TASK REQUIREMENTS
Starting with the line containing "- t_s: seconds" and going on through the line containing "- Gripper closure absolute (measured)", return the lines of the data below exactly, and only those.

INPUT DATA
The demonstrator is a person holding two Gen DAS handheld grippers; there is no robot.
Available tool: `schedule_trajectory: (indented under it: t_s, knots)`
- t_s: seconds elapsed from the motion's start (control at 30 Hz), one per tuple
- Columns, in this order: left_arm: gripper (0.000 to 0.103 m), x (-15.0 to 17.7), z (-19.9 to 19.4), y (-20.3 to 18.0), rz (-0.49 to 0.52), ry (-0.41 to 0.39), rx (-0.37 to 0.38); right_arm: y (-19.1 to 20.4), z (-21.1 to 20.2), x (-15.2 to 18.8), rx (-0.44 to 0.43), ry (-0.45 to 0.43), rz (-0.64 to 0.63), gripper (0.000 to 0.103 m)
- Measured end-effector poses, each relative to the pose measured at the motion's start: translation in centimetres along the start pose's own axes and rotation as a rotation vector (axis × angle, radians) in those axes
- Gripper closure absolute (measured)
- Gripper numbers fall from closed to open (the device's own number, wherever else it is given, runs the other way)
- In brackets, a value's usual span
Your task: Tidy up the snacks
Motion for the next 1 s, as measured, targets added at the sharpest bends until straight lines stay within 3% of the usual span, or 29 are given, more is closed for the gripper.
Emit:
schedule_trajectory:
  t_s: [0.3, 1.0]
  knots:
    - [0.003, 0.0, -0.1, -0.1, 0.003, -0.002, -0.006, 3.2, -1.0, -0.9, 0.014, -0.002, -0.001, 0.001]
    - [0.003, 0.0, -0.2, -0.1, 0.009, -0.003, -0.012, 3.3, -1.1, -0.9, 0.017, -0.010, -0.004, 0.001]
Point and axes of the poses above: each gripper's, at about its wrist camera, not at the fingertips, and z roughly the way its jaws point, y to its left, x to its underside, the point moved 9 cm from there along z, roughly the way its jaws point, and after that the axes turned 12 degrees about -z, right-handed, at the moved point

PROBLEM SOLUTION
- t_s: seconds elapsed from the motion's start (control at 30 Hz), one per tuple
- Columns, in this order: left_arm: gripper (0.000 to 0.103 m), x (-15.0 to 17.7), z (-19.9 to 19.4), y (-20.3 to 18.0), rz (-0.49 to 0.52), ry (-0.41 to 0.39), rx (-0.37 to 0.38); right_arm: y (-19.1 to 20.4), z (-21.1 to 20.2), x (-15.2 to 18.8), rx (-0.44 to 0.43), ry (-0.45 to 0.43), rz (-0.64 to 0.63), gripper (0.000 to 0.103 m)
- Measured end-effector poses, each relative to the pose measured at the motion's start: translation in centimetres along the start pose's own axes and rotation as a rotation vector (axis × angle, radians) in those axes
- Gripper closure absolute (measured)

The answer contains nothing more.